One of the most difficult things for people to understand when looking for a job -- whether they’re new to the market or old hands -- is that no one is hiring you because they want to give you a job. Usually when I say that to people I get the same look on their faces that I’m getting from you right now, so let me explain.
People are hiring you because they have a problem to solve, and they think you are the best way to solve that problem -- especially when compared to the other solutions (that is, candidates) they've seen.
Now, you can’t control everyone else they’ll see (well, you could, but you might end up on an episode of "Law & Order"), but you can control how well you understand what their problem is. This, in turn, allows you to better tailor yourself to solve that problem, which makes you a better candidate for the job. In this economy, that’s an advantage you can’t afford to pass up.
Let’s be clear; this is not just simple research, which everyone in any economy should do when they’re job hunting. This is about framing your research in terms of the most important question for the person who can reach across that table and say, “Welcome to the company.”

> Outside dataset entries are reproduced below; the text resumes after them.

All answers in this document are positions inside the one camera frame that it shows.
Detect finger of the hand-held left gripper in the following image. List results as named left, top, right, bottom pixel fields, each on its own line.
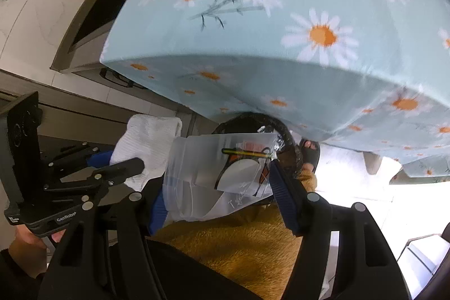
left=42, top=142, right=114, bottom=178
left=44, top=157, right=145, bottom=194

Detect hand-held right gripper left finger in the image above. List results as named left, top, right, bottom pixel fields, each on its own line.
left=37, top=177, right=169, bottom=300

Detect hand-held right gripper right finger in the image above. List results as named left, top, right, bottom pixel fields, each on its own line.
left=268, top=159, right=410, bottom=300

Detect large white tissue wad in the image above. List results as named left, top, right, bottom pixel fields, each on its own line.
left=110, top=114, right=183, bottom=192

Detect clear plastic zip bag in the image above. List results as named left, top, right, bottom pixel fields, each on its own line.
left=162, top=132, right=279, bottom=222

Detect trash bin with black bag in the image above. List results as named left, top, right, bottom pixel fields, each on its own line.
left=211, top=112, right=303, bottom=181

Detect person's left forearm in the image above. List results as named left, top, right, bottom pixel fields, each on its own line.
left=0, top=248, right=47, bottom=300

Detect person's left hand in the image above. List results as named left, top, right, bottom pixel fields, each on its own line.
left=9, top=225, right=67, bottom=279

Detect person's sandalled foot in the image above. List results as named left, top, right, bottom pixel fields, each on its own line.
left=297, top=139, right=321, bottom=174

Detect grey kitchen cabinet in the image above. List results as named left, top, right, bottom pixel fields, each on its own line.
left=0, top=68, right=197, bottom=155

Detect person's yellow pants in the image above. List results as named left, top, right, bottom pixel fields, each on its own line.
left=151, top=168, right=319, bottom=300

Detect black kitchen sink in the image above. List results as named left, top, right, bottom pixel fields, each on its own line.
left=68, top=0, right=128, bottom=52

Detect daisy-printed blue tablecloth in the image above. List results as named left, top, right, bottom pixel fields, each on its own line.
left=100, top=0, right=450, bottom=185

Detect black cabinet handle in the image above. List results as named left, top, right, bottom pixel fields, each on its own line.
left=99, top=67, right=148, bottom=90

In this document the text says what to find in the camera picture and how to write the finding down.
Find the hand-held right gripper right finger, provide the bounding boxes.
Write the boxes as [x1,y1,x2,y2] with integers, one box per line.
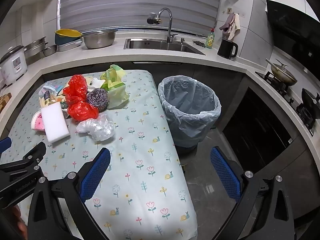
[209,146,296,240]

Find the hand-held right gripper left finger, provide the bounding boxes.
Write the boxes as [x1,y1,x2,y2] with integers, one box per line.
[26,147,112,240]

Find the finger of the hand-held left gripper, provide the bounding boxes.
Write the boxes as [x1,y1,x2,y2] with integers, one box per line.
[23,142,47,167]
[0,137,12,154]

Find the trash bin with plastic liner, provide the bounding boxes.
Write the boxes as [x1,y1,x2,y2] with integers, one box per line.
[157,75,222,148]

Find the white sponge block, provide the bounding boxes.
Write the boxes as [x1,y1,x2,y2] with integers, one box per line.
[40,101,71,144]

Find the wooden cutting board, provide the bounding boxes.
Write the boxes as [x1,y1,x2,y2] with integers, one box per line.
[0,92,13,113]

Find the clear crumpled plastic bag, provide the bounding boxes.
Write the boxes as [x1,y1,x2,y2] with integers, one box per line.
[76,113,116,141]

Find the floral tablecloth covered table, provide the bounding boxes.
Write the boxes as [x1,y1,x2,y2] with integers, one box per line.
[0,69,198,240]

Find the black built-in oven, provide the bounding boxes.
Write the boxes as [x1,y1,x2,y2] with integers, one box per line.
[222,86,293,173]

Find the red plastic bag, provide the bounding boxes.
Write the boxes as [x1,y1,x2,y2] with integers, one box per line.
[63,74,89,105]
[67,101,100,122]

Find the clear plastic cup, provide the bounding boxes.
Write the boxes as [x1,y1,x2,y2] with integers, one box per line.
[39,82,57,98]

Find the steel wool scrubber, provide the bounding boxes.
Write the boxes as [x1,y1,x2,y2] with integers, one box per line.
[86,88,109,111]

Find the white rice cooker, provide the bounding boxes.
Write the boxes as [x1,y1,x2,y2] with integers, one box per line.
[0,45,28,86]

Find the green plastic bag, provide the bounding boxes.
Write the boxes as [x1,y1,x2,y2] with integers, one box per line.
[100,64,131,110]

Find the white crumpled paper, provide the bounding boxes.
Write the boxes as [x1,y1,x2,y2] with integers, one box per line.
[91,78,107,91]

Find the black gas stove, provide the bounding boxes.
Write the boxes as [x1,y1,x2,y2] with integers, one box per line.
[255,71,320,137]

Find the small steel bowl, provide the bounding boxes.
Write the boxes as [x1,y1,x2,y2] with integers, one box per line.
[41,44,59,57]

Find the stacked steel pots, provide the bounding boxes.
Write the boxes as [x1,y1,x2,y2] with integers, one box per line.
[23,37,48,58]

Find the black wok with lid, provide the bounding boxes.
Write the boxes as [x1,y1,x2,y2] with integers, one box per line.
[301,88,320,113]

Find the wok with glass lid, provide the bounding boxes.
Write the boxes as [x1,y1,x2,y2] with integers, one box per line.
[265,58,298,86]

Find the yellow and blue colander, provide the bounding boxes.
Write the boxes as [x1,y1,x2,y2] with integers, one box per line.
[54,28,83,46]

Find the black electric kettle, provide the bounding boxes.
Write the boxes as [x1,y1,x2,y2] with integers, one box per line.
[217,38,239,60]

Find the large stainless steel bowl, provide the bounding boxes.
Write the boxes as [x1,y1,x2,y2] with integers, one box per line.
[82,29,119,50]

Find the green dish soap bottle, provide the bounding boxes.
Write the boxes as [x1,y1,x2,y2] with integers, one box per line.
[205,28,216,49]

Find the stainless steel sink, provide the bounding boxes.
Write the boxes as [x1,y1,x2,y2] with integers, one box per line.
[123,38,207,56]

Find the beige hanging cloth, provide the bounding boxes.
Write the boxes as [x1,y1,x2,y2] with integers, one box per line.
[227,13,241,41]

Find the purple hanging cloth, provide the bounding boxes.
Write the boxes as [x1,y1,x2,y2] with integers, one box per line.
[219,13,234,37]

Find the chrome kitchen faucet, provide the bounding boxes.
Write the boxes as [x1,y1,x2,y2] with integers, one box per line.
[147,7,179,44]

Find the black range hood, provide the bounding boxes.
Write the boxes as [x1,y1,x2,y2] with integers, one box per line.
[265,0,320,58]

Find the grey striped window blind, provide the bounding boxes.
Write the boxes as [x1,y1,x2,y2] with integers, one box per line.
[57,0,221,31]

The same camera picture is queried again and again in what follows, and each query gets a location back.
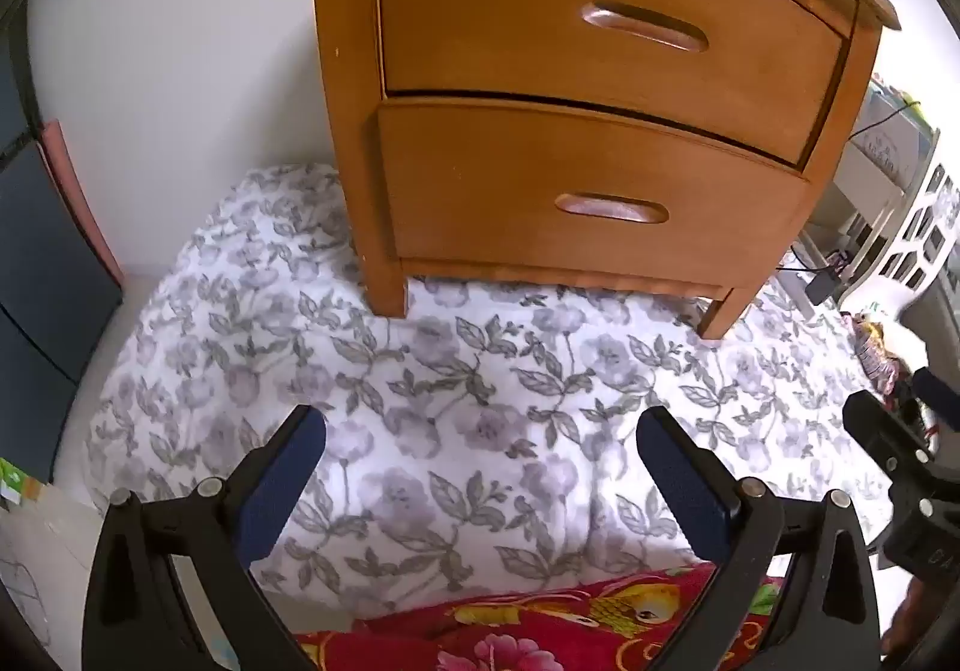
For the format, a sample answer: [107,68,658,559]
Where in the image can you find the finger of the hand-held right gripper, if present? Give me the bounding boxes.
[910,363,960,428]
[842,388,938,473]

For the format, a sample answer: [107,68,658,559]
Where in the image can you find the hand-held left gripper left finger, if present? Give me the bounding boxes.
[81,405,327,671]

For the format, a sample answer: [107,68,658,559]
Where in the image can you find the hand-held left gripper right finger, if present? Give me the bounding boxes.
[636,405,882,671]

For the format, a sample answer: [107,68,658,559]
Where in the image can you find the wooden nightstand drawer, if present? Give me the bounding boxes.
[377,0,860,173]
[377,94,811,282]

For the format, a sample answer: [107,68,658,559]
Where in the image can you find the person's right hand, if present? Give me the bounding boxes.
[879,575,931,658]

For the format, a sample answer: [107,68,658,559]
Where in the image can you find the colourful cloth pile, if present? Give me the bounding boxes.
[847,311,923,410]

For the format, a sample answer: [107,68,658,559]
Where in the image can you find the black power adapter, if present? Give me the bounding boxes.
[806,270,845,305]

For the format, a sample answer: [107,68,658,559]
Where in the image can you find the white lattice basket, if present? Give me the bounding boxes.
[840,154,960,312]

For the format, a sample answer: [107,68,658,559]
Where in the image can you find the grey floral bed cover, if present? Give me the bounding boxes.
[86,163,901,619]

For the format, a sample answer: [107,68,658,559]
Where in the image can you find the white side table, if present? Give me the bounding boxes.
[802,79,938,267]

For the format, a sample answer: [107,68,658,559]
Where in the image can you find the red floral blanket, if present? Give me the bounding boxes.
[296,562,785,671]

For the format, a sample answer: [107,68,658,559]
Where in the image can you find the green packet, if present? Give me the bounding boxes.
[0,457,46,511]

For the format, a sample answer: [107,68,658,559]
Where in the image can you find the dark cabinet panel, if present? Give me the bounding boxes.
[0,4,125,485]

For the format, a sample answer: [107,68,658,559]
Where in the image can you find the wooden nightstand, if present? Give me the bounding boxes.
[311,0,901,341]

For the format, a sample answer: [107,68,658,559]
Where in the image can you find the black cable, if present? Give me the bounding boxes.
[851,101,920,140]

If you’re unemployed, this is actually one of those instances where not having a job gives you a leg up on those who do. That’s because you have more time to comb the trades and do back-channel gossip/research with friends, contacts, acquaintances, and strangers. You start doing that on the company dime, and you’re going to get a call from HR -- assuming you even have time to do it at all.
This process doesn’t stop the moment you walk into the interview. Listen to how they describe the position. Ask why it is suddenly available. Sure, these might be questions you’d normally ask anyway, but in the context of trying to suss out the problem, they take on a new importance and some new skills. You’ll need to listen beyond their words, and try to couple what they say with what you’ve been able to learn about them.
Because it’s not like they’re going to say straight out that their reputation for creative sucks and their looking for a big name to signal a change, or that they ground the last guy into sawdust, and he left, so now they’re looking for a new person to pulverize.
Also, realize that different people in the organization will have different perceptions of the problem -- and will describe the problem differently. A manager may talk about making the workflow more efficient. His boss may talk about something more strategic. Someone more junior might just need a cubicle-mate who doesn’t snore. Figure out where these descriptions overlap, and that’s where the job is.
In truth, it could be anything. There’s a new piece of business. There’s an old piece of business that no one wants to work on because there’s a new piece of business. This is a totally new position that will transform the dusty old company into the darling of media analysts everywhere. Perhaps someone left. This last one is usually the one that many employers default to, but don’t let it stop you. Force yourself -- and them -- to figure out what they’re really trying to accomplish and what the opportunity really is. Because while its true that over time we all form our jobs to our own personalities, unless that ex-employee’s mama is popping out more babies, it’s highly unlikely they’re going to find someone just like him to fill his place.
Lastly, realize that this information is not a one-way street. The more you understand the problem the job is trying to solve, the more you understand what they’ll actually be asking you to do when you get there. While a steady paycheck and someone else to pay your insurance may sound wonderful -- especially if you’ve been without them for a while -- they will all fade once the real work starts. And that can be a real problem.